### Directions
Copy each line of the data below in which the word "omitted" can be found.

START Source records

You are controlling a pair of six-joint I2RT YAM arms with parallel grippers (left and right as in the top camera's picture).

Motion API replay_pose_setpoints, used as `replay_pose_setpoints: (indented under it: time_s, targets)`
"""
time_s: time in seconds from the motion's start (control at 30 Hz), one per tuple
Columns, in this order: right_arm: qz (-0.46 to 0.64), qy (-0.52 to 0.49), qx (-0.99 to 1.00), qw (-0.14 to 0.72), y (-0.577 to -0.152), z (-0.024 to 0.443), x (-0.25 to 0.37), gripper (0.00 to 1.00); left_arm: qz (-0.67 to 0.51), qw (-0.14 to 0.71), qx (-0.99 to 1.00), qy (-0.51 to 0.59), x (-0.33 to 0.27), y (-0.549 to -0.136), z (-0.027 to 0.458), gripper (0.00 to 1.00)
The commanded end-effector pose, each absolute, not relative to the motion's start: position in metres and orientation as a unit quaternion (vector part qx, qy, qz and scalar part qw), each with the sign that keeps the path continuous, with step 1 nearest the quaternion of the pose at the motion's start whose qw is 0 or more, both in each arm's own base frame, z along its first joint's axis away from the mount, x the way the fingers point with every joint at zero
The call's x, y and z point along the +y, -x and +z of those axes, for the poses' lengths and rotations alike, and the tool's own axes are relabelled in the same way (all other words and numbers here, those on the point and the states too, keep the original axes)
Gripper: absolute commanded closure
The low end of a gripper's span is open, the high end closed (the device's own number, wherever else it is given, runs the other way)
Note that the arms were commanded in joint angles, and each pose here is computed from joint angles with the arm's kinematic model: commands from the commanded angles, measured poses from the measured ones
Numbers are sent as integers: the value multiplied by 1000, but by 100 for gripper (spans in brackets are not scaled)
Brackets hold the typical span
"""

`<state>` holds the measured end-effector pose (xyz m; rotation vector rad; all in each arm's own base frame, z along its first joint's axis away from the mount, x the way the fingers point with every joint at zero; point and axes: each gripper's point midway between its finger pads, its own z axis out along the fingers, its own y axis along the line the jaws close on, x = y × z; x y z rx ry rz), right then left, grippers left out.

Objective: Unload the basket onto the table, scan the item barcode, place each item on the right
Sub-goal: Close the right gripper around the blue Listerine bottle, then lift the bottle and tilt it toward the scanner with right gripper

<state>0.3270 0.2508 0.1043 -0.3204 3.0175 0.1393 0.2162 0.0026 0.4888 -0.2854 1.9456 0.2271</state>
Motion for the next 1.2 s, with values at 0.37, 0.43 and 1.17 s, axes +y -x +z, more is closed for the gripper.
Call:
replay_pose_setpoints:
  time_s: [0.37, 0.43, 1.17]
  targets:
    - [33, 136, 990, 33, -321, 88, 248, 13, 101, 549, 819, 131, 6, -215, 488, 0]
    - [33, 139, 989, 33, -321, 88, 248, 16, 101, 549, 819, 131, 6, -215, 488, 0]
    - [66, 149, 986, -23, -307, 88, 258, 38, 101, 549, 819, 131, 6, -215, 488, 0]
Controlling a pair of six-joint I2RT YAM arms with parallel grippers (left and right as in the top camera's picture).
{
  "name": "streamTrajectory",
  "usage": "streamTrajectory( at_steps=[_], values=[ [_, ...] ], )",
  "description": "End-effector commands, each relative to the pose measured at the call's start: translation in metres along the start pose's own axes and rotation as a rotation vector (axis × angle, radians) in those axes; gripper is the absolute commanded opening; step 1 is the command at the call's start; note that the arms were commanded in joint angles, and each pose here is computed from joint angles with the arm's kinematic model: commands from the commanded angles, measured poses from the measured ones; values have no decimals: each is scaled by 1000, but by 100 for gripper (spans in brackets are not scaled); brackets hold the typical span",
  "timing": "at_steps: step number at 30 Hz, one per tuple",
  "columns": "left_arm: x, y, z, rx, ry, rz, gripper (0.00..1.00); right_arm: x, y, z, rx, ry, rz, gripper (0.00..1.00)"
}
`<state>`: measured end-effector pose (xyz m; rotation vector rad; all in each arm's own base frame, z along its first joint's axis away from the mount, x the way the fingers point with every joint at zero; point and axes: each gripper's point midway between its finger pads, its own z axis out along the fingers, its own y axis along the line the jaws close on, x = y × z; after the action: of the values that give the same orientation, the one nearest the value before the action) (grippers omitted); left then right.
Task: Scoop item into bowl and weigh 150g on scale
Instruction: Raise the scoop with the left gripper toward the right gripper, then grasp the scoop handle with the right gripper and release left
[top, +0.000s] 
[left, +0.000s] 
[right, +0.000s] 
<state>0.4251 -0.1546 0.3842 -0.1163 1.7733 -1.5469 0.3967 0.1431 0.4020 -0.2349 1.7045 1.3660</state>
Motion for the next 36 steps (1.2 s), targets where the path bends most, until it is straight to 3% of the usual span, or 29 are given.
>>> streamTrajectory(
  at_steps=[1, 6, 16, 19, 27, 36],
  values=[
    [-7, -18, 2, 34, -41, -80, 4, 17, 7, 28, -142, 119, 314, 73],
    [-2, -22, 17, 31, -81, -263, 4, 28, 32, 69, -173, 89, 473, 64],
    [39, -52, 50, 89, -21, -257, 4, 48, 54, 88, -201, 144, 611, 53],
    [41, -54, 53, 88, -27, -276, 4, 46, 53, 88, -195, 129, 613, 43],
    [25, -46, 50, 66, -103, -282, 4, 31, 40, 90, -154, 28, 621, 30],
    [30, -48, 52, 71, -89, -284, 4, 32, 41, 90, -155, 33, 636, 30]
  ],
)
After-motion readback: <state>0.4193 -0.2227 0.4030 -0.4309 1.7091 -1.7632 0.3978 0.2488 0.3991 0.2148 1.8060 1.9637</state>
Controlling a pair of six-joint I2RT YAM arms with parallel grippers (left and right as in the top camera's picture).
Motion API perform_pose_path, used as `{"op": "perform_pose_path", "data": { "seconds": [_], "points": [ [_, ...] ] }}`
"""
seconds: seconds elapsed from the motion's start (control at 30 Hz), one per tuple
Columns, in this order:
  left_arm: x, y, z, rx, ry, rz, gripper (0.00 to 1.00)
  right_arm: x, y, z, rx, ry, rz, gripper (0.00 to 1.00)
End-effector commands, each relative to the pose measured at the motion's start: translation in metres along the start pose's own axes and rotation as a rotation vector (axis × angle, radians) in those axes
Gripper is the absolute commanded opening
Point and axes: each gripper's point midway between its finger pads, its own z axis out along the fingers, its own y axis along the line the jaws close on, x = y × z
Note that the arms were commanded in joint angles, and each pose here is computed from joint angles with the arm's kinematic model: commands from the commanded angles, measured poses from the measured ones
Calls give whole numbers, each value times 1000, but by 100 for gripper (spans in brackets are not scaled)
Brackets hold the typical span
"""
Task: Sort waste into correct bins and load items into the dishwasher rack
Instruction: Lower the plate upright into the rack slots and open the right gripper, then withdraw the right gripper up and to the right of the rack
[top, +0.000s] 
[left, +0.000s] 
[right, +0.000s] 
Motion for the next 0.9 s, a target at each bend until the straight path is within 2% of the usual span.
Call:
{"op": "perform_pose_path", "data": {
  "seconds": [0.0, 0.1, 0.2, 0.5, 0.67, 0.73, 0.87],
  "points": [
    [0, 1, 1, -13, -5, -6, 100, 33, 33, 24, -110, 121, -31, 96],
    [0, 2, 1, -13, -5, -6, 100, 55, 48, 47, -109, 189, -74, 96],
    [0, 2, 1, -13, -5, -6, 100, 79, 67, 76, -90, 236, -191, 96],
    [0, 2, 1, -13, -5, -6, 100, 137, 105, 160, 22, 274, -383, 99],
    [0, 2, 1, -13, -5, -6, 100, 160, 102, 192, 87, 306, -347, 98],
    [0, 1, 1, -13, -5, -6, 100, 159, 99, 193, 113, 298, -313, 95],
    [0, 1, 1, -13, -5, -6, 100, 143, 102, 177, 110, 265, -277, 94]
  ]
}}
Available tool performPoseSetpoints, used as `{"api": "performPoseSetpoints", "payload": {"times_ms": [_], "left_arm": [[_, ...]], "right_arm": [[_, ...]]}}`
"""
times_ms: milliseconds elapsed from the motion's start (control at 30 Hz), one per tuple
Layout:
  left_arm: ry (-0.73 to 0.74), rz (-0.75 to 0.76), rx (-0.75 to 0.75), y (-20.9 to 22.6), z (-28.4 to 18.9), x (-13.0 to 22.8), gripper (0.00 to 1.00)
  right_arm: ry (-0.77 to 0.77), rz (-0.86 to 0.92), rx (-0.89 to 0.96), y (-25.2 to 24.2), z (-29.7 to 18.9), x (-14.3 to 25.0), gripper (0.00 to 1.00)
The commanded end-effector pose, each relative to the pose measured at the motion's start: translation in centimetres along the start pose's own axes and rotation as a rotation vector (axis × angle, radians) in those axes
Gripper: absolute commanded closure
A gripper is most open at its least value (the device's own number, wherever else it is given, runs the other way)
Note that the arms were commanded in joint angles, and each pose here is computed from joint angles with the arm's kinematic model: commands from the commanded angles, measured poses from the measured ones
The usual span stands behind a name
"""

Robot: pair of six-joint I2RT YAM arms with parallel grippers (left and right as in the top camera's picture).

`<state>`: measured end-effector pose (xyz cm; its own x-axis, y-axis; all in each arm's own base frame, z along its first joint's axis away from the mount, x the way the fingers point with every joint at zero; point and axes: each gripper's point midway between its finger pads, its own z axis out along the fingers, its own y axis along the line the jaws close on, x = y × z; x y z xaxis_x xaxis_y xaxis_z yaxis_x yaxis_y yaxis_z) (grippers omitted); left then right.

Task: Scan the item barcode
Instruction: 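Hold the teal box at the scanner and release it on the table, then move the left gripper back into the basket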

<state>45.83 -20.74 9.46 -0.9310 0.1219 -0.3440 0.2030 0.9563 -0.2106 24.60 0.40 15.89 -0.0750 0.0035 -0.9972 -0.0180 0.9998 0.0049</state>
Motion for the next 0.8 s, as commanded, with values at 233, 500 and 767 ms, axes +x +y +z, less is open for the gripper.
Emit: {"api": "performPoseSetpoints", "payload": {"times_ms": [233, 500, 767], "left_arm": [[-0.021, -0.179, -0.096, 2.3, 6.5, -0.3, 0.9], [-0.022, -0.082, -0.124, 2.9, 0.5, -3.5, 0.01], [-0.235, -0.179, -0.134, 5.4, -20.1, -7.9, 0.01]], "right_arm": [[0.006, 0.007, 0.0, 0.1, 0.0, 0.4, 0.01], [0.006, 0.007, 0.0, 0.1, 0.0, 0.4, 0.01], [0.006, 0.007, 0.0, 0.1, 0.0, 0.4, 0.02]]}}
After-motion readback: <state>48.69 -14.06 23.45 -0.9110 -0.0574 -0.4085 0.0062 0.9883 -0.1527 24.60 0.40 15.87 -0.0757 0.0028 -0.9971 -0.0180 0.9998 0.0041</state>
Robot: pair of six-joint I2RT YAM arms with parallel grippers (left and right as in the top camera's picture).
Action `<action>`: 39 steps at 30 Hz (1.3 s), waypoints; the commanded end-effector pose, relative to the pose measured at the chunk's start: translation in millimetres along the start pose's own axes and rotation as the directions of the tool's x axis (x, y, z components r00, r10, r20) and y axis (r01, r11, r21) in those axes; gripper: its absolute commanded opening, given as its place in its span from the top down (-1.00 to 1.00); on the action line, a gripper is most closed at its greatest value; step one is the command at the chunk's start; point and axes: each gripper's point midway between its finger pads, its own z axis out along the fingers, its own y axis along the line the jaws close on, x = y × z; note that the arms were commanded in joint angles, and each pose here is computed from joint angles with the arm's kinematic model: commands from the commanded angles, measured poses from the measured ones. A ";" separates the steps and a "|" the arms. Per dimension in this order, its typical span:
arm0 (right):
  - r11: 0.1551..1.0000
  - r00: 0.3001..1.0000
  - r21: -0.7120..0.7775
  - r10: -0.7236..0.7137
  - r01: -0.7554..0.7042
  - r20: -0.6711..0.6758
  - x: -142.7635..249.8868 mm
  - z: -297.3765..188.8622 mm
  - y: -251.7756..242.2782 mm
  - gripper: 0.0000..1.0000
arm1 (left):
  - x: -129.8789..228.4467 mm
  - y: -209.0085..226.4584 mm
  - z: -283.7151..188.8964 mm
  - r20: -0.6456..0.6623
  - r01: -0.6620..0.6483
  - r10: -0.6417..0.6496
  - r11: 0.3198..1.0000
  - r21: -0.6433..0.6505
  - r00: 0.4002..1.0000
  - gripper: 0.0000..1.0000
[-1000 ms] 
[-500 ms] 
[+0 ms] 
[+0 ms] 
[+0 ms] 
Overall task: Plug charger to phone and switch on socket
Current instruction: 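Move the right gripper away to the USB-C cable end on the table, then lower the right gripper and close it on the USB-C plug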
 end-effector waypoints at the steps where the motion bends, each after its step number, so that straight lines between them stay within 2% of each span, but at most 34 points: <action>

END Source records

### Task response
`<state>`: measured end-effector pose (xyz m; rotation vector rad; all in each arm's own base frame, z along its first joint's axis away from the mount, x the way the fingers point with every joint at zero; point and axes: each gripper's point midway between its finger pads, its own z axis out along the fingers, its own y axis along the line the jaws close on, x = y × z; after the action: of the values that give the same orientation, the one nearest the value before the action) (grippers omitted); left then right.
`<state>`: measured end-effector pose (xyz cm; its own x-axis, y-axis; all in each arm's own base frame, z along its first joint's axis away from the mount, x the way the fingers point with every joint at zero; point and axes: each gripper's point midway between its finger pads, its own z axis out along the fingers, its own y axis along the line the jaws close on, x = y × z; x y z xaxis_x xaxis_y xaxis_z yaxis_x yaxis_y yaxis_z) (grippers omitted); left then right.

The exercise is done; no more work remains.